Print (debug) output often

When users execute code in a cell in a playbook they expect some form of output. Seeing output is reassuring that the code was executed, even if the output indicates something is wrong. Make sure to print out the result of your code execution per cell.

Coloured output

If you output results via Python (as code blocks) it’s advised to use coloured output. Differentiating between good and bad results with a green or red colour makes it easier for users to spot errors. You can use colours by using for example \033[91m or \033[92m in your output.

Include new lines in your output

Next to colours it’s advised to include sufficient newlines (with \n) in your output. This makes it easier for your playbook users to read or interpret the results.

Table of content

Include a table of content at the start of your playbook.

In Jupyter Lab you can easily navigate in your notebook with the Table of Contents shortcut.

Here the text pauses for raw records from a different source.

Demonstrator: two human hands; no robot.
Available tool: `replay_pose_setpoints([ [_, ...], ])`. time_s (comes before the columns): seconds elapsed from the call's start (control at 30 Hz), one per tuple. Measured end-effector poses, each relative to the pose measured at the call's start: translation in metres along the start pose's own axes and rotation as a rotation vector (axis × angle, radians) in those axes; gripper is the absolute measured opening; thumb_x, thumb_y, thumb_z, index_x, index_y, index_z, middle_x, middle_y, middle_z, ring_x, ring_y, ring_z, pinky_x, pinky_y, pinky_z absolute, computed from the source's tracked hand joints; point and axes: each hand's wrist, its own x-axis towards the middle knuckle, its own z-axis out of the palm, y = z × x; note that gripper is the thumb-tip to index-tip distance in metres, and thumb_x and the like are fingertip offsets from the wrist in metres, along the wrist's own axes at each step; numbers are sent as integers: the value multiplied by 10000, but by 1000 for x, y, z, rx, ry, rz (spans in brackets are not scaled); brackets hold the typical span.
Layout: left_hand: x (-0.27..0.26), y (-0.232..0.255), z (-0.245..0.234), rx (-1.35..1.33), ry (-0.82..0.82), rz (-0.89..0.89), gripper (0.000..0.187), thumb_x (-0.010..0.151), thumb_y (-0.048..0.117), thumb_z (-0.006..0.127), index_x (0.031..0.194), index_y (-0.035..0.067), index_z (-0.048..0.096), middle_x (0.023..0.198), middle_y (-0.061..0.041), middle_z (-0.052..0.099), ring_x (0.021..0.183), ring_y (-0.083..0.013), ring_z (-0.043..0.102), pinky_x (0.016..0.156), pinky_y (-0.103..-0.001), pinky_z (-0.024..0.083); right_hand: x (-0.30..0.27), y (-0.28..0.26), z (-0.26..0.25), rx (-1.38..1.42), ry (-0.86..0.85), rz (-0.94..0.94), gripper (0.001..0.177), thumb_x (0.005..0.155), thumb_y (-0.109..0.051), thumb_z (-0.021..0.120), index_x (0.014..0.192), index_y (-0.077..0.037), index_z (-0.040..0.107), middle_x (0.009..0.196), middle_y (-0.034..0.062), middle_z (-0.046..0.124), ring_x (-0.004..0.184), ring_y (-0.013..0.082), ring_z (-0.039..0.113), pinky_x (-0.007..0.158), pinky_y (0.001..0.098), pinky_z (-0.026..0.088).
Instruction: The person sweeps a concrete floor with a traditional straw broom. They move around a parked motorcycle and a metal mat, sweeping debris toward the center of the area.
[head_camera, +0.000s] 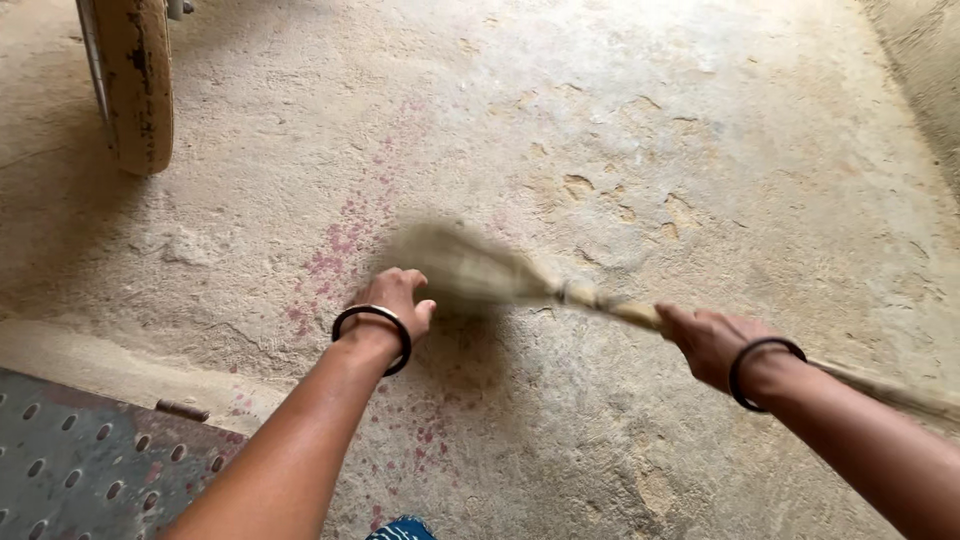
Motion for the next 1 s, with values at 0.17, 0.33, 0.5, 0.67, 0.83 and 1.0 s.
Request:
replay_pose_setpoints([
  [0.17,-8,23,-1,-157,-140,-74,491,971,290,629,1451,278,522,1335,-65,662,1127,-255,713,985,-429,604,5,10,9,299,-47,248,383,1091,-279,329,1446,-240,466,772,53,616,518,128,463,442,293,433],
  [0.33,-6,35,5,-86,-46,63,427,953,299,668,1369,229,604,1364,-44,630,1170,-221,635,1016,-406,536,35,-9,37,1667,-60,729,414,1110,-299,399,1331,23,537,769,83,574,524,139,440,462,274,395],
  [0.5,-12,46,3,-192,-131,-29,455,984,304,626,1428,248,547,1386,-88,615,1095,-224,692,954,-398,578,59,-62,108,2705,284,930,391,1071,-425,348,993,-47,414,764,58,484,570,167,468,488,307,453],
  [0.67,-7,29,2,-153,-78,27,448,961,282,643,1400,218,573,1398,-65,609,1133,-195,679,972,-370,573,76,-93,107,2721,213,1203,273,1087,-260,349,983,-8,361,795,105,546,582,182,545,528,317,542],
  [0.83,0,19,3,-76,-41,48,433,961,310,652,1382,231,588,1405,-50,598,1224,-216,620,1028,-396,529,98,-64,97,2581,-256,606,294,1036,-295,328,905,-73,469,647,-16,495,476,93,427,418,265,440],
  [1.0,4,17,1,-64,-24,52,415,972,313,651,1376,222,615,1362,-66,654,1218,-221,643,1045,-382,537,105,8,115,2641,-8,352,297,1070,-269,378,924,-59,530,640,-46,517,460,82,444,407,233,434],
])
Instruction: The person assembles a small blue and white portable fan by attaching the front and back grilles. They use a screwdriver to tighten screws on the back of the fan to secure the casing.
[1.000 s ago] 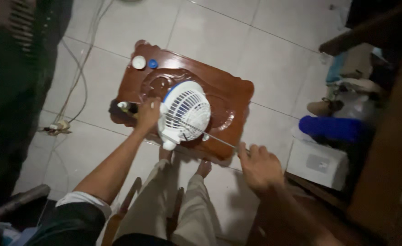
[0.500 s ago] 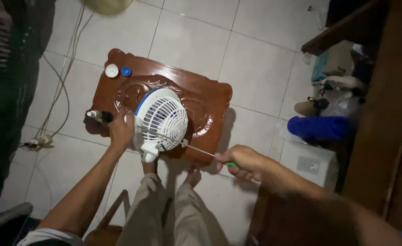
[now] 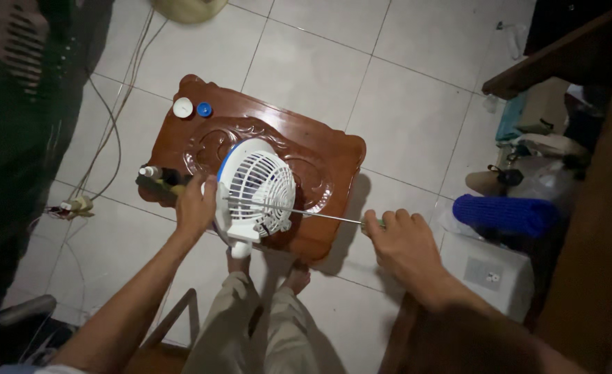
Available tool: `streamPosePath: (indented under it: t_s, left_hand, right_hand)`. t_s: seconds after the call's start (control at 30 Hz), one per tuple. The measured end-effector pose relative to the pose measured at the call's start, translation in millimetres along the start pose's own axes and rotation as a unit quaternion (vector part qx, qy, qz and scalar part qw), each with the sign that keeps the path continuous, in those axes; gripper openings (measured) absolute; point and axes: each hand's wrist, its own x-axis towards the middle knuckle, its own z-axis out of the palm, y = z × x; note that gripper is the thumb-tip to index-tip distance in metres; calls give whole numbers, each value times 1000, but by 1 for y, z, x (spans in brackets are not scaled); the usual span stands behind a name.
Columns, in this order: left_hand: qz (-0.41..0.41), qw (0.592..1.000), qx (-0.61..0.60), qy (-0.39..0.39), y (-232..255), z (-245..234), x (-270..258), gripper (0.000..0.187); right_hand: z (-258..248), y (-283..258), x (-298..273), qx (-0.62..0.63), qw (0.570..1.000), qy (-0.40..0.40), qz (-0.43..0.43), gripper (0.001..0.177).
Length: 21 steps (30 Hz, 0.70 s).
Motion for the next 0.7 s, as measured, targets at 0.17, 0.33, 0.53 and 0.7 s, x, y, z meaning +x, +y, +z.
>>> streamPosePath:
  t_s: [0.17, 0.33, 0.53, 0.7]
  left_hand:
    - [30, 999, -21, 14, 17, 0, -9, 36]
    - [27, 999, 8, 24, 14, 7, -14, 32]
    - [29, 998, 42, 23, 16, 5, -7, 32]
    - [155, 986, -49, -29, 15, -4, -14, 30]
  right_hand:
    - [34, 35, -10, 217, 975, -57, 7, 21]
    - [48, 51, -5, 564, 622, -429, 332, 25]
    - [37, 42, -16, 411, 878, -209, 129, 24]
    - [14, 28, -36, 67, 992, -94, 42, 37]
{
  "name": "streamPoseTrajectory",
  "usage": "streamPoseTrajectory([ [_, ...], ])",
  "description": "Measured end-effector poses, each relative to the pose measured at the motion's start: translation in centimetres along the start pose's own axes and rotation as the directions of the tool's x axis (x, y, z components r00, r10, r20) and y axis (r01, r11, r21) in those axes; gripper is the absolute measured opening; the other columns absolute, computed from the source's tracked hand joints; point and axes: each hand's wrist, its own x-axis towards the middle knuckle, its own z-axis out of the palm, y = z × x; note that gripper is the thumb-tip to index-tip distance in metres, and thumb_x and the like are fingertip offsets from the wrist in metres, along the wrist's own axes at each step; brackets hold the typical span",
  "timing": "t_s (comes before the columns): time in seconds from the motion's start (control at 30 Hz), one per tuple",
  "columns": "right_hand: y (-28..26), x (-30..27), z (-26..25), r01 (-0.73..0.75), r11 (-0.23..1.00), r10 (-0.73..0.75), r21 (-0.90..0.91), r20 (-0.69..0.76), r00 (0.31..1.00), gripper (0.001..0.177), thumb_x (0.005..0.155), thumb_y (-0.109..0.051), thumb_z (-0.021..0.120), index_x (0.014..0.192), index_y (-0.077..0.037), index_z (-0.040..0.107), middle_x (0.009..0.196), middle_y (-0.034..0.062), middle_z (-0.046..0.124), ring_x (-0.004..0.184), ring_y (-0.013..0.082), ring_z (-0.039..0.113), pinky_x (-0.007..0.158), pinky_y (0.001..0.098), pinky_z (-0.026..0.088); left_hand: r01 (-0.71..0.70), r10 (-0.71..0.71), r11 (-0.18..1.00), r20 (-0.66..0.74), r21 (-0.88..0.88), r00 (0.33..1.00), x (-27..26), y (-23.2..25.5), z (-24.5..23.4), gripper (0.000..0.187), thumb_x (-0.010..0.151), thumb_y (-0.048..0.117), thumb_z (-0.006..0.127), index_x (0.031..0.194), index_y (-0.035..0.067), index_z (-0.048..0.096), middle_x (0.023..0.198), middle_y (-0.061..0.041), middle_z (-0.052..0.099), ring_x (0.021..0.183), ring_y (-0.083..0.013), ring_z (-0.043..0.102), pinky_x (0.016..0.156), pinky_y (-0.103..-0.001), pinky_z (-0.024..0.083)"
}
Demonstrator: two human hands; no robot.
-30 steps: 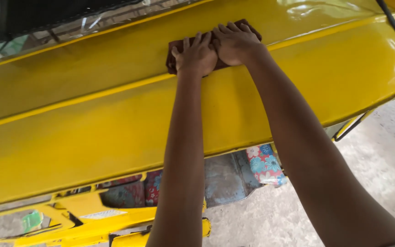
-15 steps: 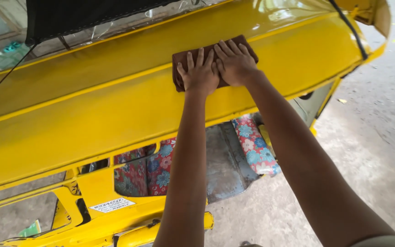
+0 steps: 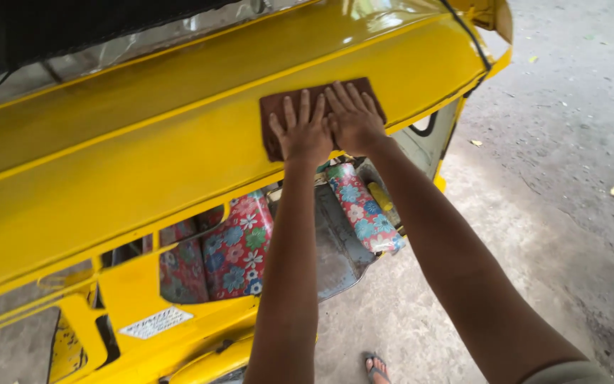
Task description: Sanding the roof of a yellow motorized tricycle using a piece of sandpaper.
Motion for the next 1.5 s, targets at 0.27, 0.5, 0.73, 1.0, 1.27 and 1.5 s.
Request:
streamPoseTrajectory([
  [0.27, 4.1, 4.2, 0.0, -0.023, 1.0, 0.022, 0.016, 0.015, 1.0, 0.064, 0.106, -0.043, 0.033, 0.164, -0.017, 0.026, 0.172, 0.0074, 0.018, 0.158, 0.0294, 0.015, 0.127, 0.0495, 0.011, 0.009, -0.009, 1.0, 0.035, -0.003, 0.999, 5.0, 2.0, -0.1, 0.057, 0.107, 0.043, 0.032, 0.163, 0.036, 0.025, 0.173, 0.001, 0.014, 0.159, -0.0366, 0.007, 0.12, -0.073, 0.003],
  [0.5, 12.3, 12.8, 0.4, -0.021, 0.999, 0.019, 0.025, 0.076, 0.997, 0.063, 0.107, -0.044, 0.03, 0.163, -0.016, 0.028, 0.171, 0.0068, 0.022, 0.158, 0.0289, 0.017, 0.126, 0.0493, 0.011, 0.075, -0.078, 0.997, 0.256, 0.023, 0.964, 15.0, 5.8, 0.2, 0.058, 0.106, 0.044, 0.022, 0.164, 0.039, 0.016, 0.173, 0.006, 0.006, 0.159, -0.0351, 0.004, 0.123, -0.067, 0.001],
  [0.73, 18.8, 22.5, 1.1, 0.005, 0.999, 0.004, -0.034, 0.267, 0.964, 0.063, 0.106, -0.048, 0.028, 0.163, -0.02, 0.027, 0.172, 0.0028, 0.021, 0.159, 0.0264, 0.016, 0.129, 0.0447, 0.01, 0.184, -0.176, 0.983, 0.428, 0.022, 0.887, 25.8, 8.0, 2.2, 0.062, 0.104, 0.043, 0.023, 0.164, 0.042, 0.009, 0.174, 0.008, 0.001, 0.16, -0.0344, -0.001, 0.125, -0.063, 0.001],
  [1.0, 20.0, 26.4, 1.5, 0.038, 0.998, -0.02, -0.047, 0.339, 0.941, 0.067, 0.104, -0.05, 0.03, 0.163, -0.02, 0.02, 0.171, 0.0042, 0.014, 0.158, 0.0272, 0.01, 0.126, 0.0435, 0.007, 0.256, -0.248, 0.966, 0.45, 0.044, 0.858, 29.9, 7.9, 4.0, 0.059, 0.107, 0.041, 0.017, 0.165, 0.043, 0.006, 0.174, 0.009, -0.001, 0.161, -0.0328, -0.002, 0.126, -0.065, 0.0],
  [1.27, 19.9, 23.0, 1.0, 0.049, 0.997, -0.031, -0.053, 0.298, 0.954, 0.065, 0.107, -0.047, 0.028, 0.164, -0.017, 0.022, 0.172, 0.005, 0.016, 0.158, 0.0267, 0.013, 0.127, 0.0442, 0.009, 0.289, -0.271, 0.957, 0.483, 0.039, 0.833, 26.4, 9.4, 2.0, 0.06, 0.106, 0.044, 0.017, 0.164, 0.044, 0.005, 0.174, 0.012, -0.003, 0.161, -0.0296, -0.001, 0.126, -0.066, 0.001],
  [1.5, 17.9, 14.4, -1.4, -0.003, 1.0, 0.006, -0.017, 0.15, 0.989, 0.063, 0.107, -0.044, 0.028, 0.164, -0.016, 0.027, 0.172, 0.0053, 0.02, 0.159, 0.0267, 0.016, 0.128, 0.0463, 0.01, 0.201, -0.192, 0.979, 0.402, 0.02, 0.895, 20.0, 11.3, 1.0, 0.061, 0.106, 0.042, 0.021, 0.165, 0.042, 0.008, 0.175, 0.009, 0.001, 0.161, -0.0284, 0.003, 0.125, -0.067, 0.001],
])
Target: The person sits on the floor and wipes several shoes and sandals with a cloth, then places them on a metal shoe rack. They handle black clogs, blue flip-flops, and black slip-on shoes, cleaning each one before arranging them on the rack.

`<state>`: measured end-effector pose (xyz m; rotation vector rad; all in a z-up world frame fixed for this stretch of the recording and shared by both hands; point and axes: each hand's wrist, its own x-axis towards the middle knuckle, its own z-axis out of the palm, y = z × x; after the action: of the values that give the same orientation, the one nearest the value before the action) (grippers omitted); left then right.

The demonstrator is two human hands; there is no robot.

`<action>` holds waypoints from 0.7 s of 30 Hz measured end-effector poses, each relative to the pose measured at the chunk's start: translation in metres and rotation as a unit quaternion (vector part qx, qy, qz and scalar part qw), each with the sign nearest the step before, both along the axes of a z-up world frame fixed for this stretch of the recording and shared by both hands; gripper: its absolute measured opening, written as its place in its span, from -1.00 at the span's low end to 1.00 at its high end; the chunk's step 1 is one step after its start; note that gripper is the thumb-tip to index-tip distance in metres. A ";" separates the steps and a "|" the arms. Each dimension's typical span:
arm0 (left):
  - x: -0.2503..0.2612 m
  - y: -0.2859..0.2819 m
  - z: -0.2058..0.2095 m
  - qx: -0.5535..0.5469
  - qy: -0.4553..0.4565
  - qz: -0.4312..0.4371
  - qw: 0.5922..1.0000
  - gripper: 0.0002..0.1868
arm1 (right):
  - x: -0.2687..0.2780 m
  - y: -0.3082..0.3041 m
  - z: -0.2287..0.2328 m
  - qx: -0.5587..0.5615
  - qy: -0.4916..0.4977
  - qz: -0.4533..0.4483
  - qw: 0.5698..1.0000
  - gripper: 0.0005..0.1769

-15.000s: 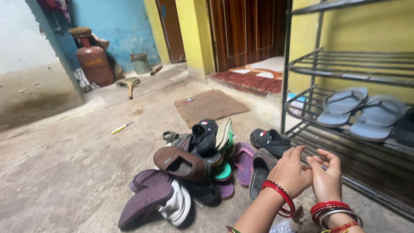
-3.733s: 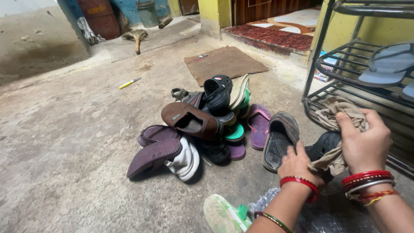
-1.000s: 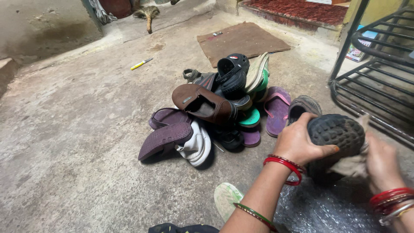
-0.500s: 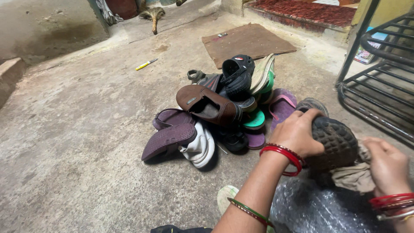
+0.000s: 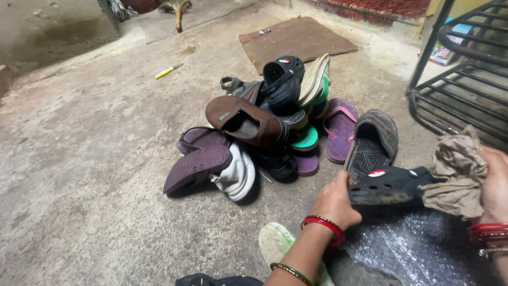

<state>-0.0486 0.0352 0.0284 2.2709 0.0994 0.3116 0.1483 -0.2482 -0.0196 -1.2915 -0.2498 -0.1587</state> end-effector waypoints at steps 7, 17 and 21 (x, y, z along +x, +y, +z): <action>0.003 0.000 0.016 0.084 0.067 0.000 0.994 -0.04 | 0.005 0.001 -0.009 0.042 0.013 0.022 0.999 -0.74; 0.039 -0.011 -0.023 0.120 0.078 0.053 0.988 -0.54 | -0.149 0.135 0.053 -0.469 -0.286 -0.092 0.830 -0.68; 0.035 -0.002 -0.029 0.131 0.045 0.025 0.990 -0.47 | -0.151 0.138 0.069 -0.500 -0.332 -0.062 0.798 -0.64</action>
<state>-0.0137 0.0335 -0.0004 2.5458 0.1719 0.2619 -0.0026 -0.1106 0.0496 -2.2853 -0.9454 -0.6654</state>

assets/doc-guidelines-toc.png

Store credentials outside the playbook

Do not store credentials in the playbook. In our playbooks we load the keys.py file from a vault directory. Obviously as a user running the playbook you can still have a peak at the content of that file. But by storing the credentials outside the playbook you make it easier to share them with other users (or organisations), without having to bother with removing credentials.

In general there are two reasons for sharing a playbook with other users,

Either you want to provide some sort of procedure or workflow to users that they can use to execute a specific task. Or,
You want to use the results of a playbook as a report (or as input for your own reports).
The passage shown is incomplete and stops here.